UNITED STATES
                       SECURITIES AND EXCHANGE COMMISSION
                             WASHINGTON, D.C. 20549

                                    FORM 8-K

                                 CURRENT REPORT
                       PURSUANT TO SECTION 13 OR 15(d) OF
                       THE SECURITIES EXCHANGE ACT OF 1934

        Date of Report (Date of earliest event reported): August 10, 2005

                            WHITEHALL JEWELLERS, INC.
             (Exact name of Registrant as Specified in Its Charter)

          Delaware                    1-15615                 36-1433610
(State or Other Jurisdiction  (Commission File Number)      (IRS Employer
     of Incorporation)                                    Identification No.)

155 North Wacker Drive, Suite 500, Chicago, Illinois             60606
      (Address of Principal Executive Offices)                 (Zip Code)

        Registrant's Telephone Number, Including Area Code: 312-782-6800

                                 Not Applicable

          (Former Name or Former Address, if Changed Since Last Report)

Check the appropriate box below if the Form 8-K filing is intended to
simultaneously satisfy the filing obligation of the registrant under any of the
following provisions:

[ ] Written communications pursuant to Rule 425 under the Securities Act (17 CFR
230.425)

[ ] Soliciting material pursuant to Rule 14a-12 under the Exchange Act (17 CFR
240.14a-12)

[ ] Pre-commencement communications pursuant to Rule 14d-2(b) under the Exchange
Act (17 CFR 240.14d-2(b))

[ ] Pre-commencement communications pursuant to Rule 13e-4(c) under the Exchange
Act (17 CFR 240.13e-4(c))



Item 1.01.  Entry into a Material Definitive Agreement.

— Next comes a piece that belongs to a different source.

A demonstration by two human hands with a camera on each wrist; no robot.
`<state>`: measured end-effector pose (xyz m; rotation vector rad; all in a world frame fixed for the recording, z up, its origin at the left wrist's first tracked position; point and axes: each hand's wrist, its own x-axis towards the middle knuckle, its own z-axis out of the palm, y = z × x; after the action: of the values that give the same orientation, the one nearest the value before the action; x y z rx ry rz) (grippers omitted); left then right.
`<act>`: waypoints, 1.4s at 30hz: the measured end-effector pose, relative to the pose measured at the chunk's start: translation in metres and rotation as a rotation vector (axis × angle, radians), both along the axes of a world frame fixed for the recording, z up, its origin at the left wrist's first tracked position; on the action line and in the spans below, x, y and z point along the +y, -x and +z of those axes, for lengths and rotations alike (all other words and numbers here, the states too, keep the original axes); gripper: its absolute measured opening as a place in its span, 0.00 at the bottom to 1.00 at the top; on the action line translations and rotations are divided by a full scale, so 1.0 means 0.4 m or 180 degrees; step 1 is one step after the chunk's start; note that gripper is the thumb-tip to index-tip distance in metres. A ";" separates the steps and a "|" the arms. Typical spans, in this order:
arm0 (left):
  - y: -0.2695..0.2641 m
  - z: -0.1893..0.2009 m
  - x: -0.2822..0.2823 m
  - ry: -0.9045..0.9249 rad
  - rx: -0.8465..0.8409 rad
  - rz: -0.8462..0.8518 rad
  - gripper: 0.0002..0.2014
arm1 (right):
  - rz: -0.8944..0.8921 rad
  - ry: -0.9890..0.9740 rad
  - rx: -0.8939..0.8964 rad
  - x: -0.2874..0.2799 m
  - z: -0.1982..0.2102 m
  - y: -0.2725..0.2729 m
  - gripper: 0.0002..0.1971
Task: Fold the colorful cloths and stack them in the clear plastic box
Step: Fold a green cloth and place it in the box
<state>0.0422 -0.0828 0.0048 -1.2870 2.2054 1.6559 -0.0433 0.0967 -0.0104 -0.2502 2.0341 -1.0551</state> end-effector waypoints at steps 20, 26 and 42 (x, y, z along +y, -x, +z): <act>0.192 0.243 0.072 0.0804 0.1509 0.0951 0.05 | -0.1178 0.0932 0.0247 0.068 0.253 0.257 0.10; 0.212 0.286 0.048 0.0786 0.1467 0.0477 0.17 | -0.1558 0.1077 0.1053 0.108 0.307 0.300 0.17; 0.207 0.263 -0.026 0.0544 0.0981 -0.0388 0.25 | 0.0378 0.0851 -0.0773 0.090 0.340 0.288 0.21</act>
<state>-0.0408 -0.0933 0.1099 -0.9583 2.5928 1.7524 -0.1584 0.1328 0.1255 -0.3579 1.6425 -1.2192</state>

      On August 10, 2005, the Company entered into an employment agreement with
Beryl Raff in connection with her joining the Company as its Chief Executive
Officer. The Company also entered into an indemnification agreement with Ms.
Raff in connection with her appointment to the Board of Directors of the
Company.

      A copy of each of the employment agreement and the indemnification
agreement is attached as Exhibit 10.1 and 10.2, respectively, to this report and
is incorporated herein by reference. The material terms of these agreements are
described under Item 5.02 of this report and are incorporated herein by
reference.

      On August 12, 2005, the Company issued a press release announcing that the
Company granted Ms. Raff an inducement stock option award for the purchase of
325,000 shares of common stock of the Company at a purchase price of $6.63 per
share. This award was granted on August 10, 2005 pursuant to the terms of the
employment agreement and as a material inducement to her joining the Company. A
copy of the press release is attached as Exhibit 99.2 to this report and is
incorporated herein by reference. A copy of the stock option award is attached
as Exhibit 10.3 to this report and is incorporated herein by reference. The
material terms of the award are described under Item 5.02 of this report and are
incorporated herein by reference.

      On August 11, 2005, the Company entered into an amendment to its
employment agreement with Lucinda M. Baier. A copy of the amendment is attached
as Exhibit 10.4 to this report and is incorporated herein by reference. The
material terms of the amendment are described under Item 5.02 of this report and
are incorporated herein by reference.

Item 5.02.  Departure of Directors or Principal Officers; Election of Directors;
            Appointment of Principal Officers.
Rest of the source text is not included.